Tyrosine phosphorylation of LRP6 by Src and Fer inhibits Wnt/β-catenin signalling

• Published in: EMBO reports Vol. 15; no. 12; pp. 1254 - 1267
• Main Authors: Chen, Qing, Su, Yi, Wesslowski, Janine, Hagemann, Anja I, Ramialison, Mirana, Wittbrodt, Joachim, Scholpp, Steffen, Davidson, Gary
• Format: Journal Article
• Language: English
• Published: London Blackwell Publishing Ltd 01.12.2014; Nature Publishing Group UK; BlackWell Publishing Ltd
• Subjects: beta Catenin - genetics; beta Catenin - metabolism; Cell Line; EMBO20; EMBO31; Fer; Humans; In Situ Hybridization; Low Density Lipoprotein Receptor-Related Protein-6 - genetics; Low Density Lipoprotein Receptor-Related Protein-6 - metabolism; LRP6; Mass Spectrometry; Phosphorylation; Protein-Tyrosine Kinases - genetics; Protein-Tyrosine Kinases - metabolism; Scientific Report; Signal Transduction; Src; src-Family Kinases - genetics; src-Family Kinases - metabolism; Tyrosine - metabolism; Wnt; Wnt Proteins - genetics; Wnt Proteins - metabolism; Fer; Wnt; Src; LRP6
• ISSN: 1469-221X; 1469-3178; 1469-3178
• DOI: 10.15252/embr.201439644

Low‐density lipoprotein receptor‐related proteins 5 and 6 (LRP5/6) function as transmembrane receptors to transduce Wnt signals.

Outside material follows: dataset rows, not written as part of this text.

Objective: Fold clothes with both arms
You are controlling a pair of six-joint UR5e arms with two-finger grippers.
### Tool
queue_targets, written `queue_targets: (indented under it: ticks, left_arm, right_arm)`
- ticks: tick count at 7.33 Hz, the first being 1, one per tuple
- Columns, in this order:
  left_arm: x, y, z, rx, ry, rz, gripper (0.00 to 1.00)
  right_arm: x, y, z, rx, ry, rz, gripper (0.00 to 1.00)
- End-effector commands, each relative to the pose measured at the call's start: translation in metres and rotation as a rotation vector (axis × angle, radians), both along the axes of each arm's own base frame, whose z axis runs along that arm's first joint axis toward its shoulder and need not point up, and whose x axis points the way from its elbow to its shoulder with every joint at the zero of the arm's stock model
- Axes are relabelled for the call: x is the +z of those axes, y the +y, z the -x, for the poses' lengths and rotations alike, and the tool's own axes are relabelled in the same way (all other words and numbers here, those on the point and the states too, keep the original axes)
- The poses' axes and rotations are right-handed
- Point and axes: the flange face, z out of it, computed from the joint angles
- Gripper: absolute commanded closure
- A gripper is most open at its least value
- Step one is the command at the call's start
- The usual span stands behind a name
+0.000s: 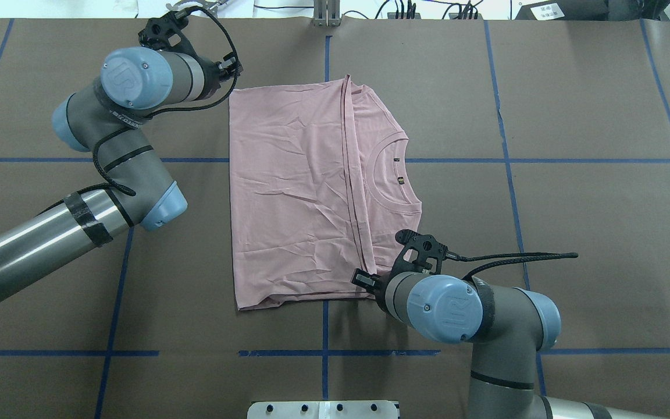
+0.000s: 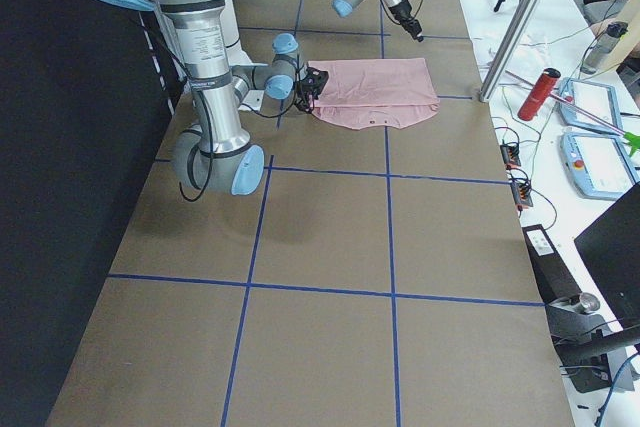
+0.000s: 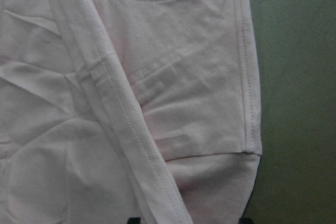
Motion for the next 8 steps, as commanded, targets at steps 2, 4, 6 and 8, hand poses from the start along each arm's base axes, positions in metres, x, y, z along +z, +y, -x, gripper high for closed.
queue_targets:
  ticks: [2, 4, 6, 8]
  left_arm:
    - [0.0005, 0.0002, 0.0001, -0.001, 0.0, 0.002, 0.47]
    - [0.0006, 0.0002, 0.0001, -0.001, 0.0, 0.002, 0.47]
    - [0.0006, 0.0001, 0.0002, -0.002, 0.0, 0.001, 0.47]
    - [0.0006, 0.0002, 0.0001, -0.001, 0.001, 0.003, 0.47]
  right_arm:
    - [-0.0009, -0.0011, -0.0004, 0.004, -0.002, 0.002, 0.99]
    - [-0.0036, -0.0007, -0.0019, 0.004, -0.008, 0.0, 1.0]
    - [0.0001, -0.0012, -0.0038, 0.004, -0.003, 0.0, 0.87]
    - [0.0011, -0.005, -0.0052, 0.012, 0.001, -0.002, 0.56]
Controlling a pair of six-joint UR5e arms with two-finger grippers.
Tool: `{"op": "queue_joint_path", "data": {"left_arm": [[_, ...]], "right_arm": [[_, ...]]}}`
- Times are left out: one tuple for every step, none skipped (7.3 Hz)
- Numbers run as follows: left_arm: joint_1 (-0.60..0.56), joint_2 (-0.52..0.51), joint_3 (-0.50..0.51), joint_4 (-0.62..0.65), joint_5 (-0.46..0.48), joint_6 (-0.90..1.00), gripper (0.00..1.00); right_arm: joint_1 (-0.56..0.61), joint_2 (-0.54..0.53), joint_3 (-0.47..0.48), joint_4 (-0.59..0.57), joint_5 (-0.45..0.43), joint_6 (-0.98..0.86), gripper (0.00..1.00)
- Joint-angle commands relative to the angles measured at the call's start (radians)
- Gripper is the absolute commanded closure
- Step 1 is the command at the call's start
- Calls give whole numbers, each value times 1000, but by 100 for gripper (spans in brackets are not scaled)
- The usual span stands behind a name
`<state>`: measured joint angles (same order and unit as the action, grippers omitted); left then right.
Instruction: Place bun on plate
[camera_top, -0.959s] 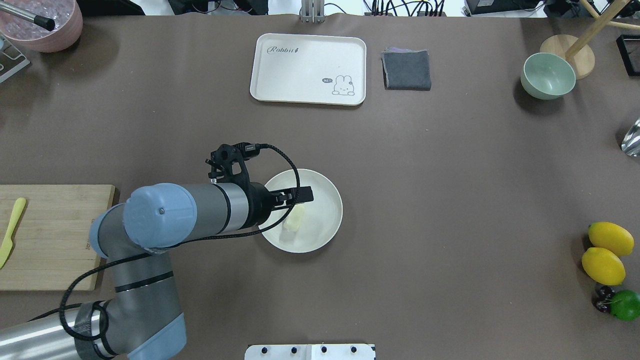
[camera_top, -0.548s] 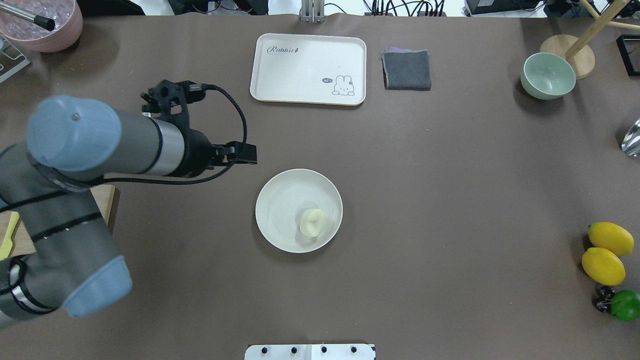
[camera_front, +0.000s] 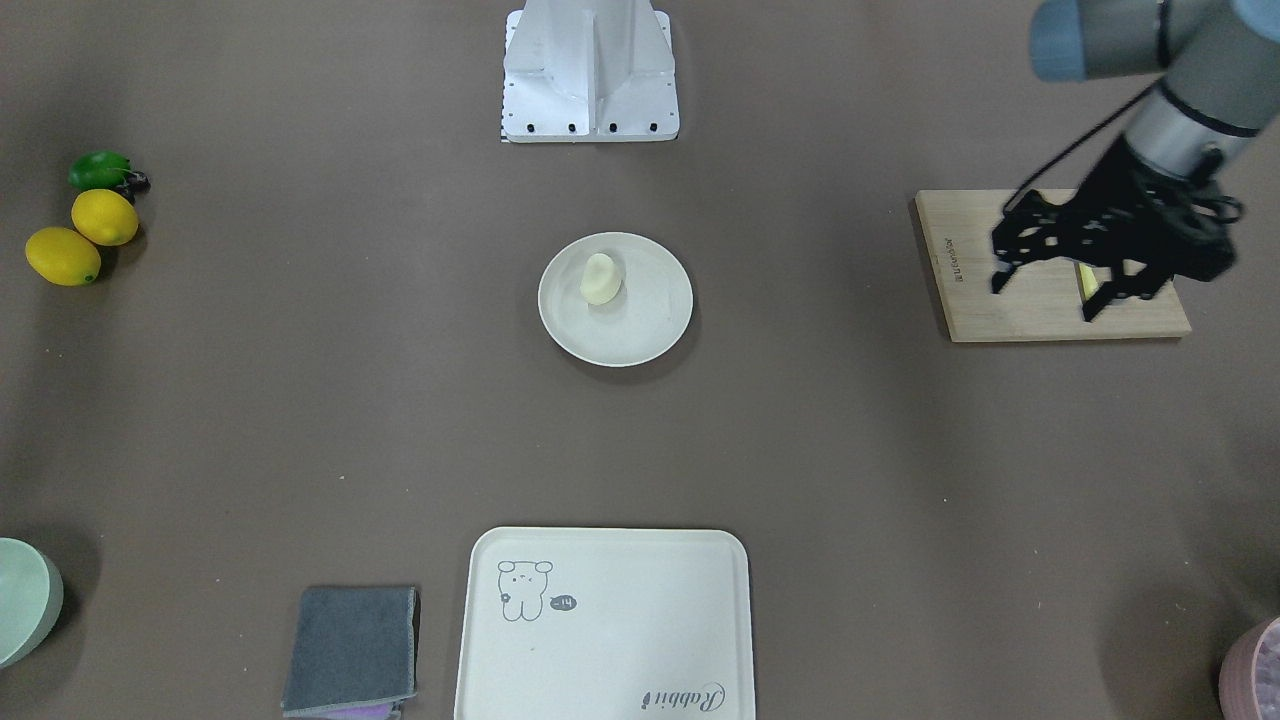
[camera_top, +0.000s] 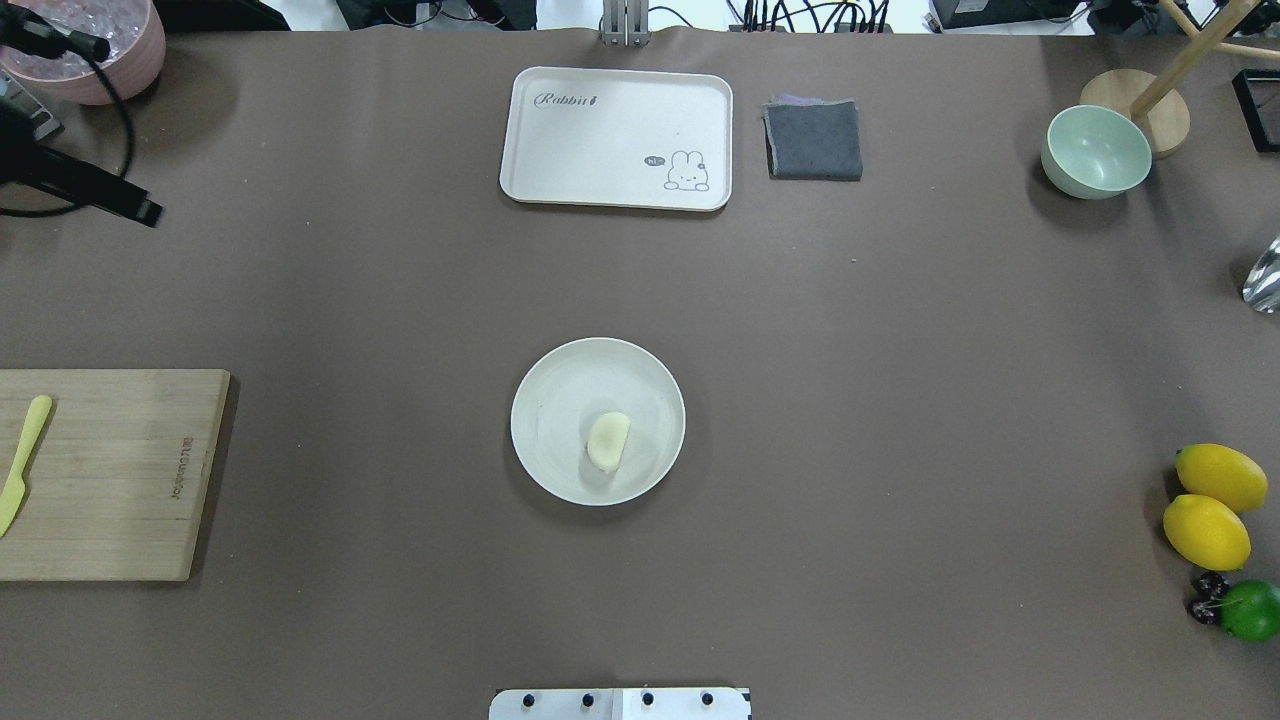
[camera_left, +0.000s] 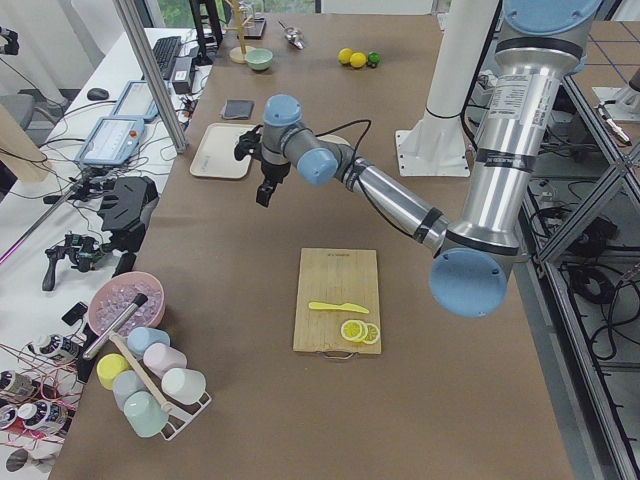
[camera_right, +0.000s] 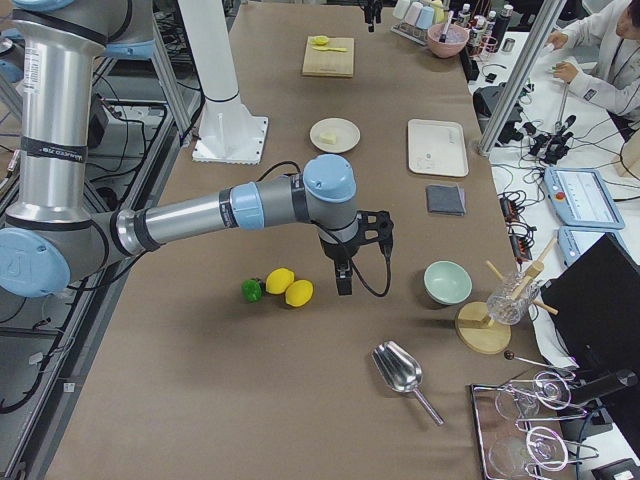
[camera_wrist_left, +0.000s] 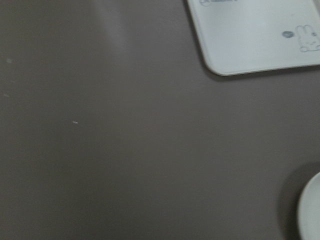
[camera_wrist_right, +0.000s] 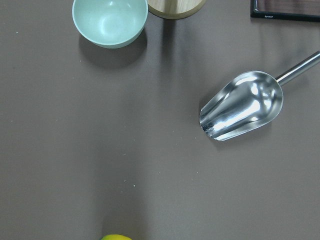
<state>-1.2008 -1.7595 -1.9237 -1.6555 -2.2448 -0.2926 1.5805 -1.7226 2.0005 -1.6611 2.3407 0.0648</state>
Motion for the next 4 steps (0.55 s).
{"op": "queue_joint_path", "data": {"left_arm": [[-257, -37, 25, 440, -42, 495, 2], [-299, 13, 34, 518, -50, 504, 2], [-299, 82, 46, 505, -50, 504, 2], [-321, 119, 78, 476, -47, 510, 2]], "right_arm": [[45, 46, -3, -168, 37, -150, 0], [62, 6, -8, -190, 35, -208, 0], [67, -68, -15, -180, 40, -210, 0], [82, -99, -29, -183, 42, -210, 0]]}}
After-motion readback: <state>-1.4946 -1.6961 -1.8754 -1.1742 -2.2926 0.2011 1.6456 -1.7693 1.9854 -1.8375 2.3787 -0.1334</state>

A key mechanism for signalling is Wnt‐induced serine/threonine phosphorylation at conserved PPPSPxS motifs in the LRP6 cytoplasmic domain, which promotes pathway activation. Conserved tyrosine residues are positioned close to all PPPSPxS motifs, which suggests they have a functional significance. Using a cell culture‐based cDNA expression screen, we identified the non‐receptor tyrosine kinases Src and Fer as novel LRP6 modifiers. Both Src and Fer associate with LRP6 and phosphorylate LRP6 directly. In contrast to the known PPPSPxS Ser/Thr kinases, tyrosine phosphorylation by Src and Fer negatively regulates LRP6‐Wnt signalling. Epistatically, they function upstream of β‐catenin to inhibit signalling and in agreement with a negative role in regulating LRP6, MEF cells lacking these kinases show enhanced Wnt signalling. Wnt3a treatment of cells enhances tyrosine phosphorylation of endogenous LRP6 and, mechanistically, Src reduces cell surface LRP6 levels and disrupts LRP6 signalosome formation. Interestingly, CK1γ inhibits Fer‐induced LRP6 phosphorylation, suggesting a mechanism whereby CK1γ acts to de‐represses inhibitory LRP6 tyrosine phosphorylation. We propose that LRP6 tyrosine phosphorylation by Src and Fer serves a negative regulatory function to prevent over‐activation of Wnt signalling at the level of the Wnt receptor, LRP6. Synopsis Tyr phosphorylation of LRP6 by Src and Fer is reported as a new mode of negative regulation of Wnt/β‐catenin signalling. LRP6 phosphorylation is stimulated by Wnt and leads to the disruption of LRP6 signalosome formation and removal of LRP6 from the cell surface. Tyr phosphorylation by Src and Fer inhibits LRP6. LRP6 phosphorylation disrupts signalosome formation. CK1γ counteracts inhibitory LRP6 phosphorylation by inactivating Fer. Graphical Abstract Tyr phosphorylation of LRP6 by Src and Fer is reported as a new mode of negative regulation of Wnt/β‐catenin signalling. LRP6 phosphorylation is stimulated by Wnt and leads to the disruption of LRP6 signalosome formation and removal of LRP6 from the cell surface.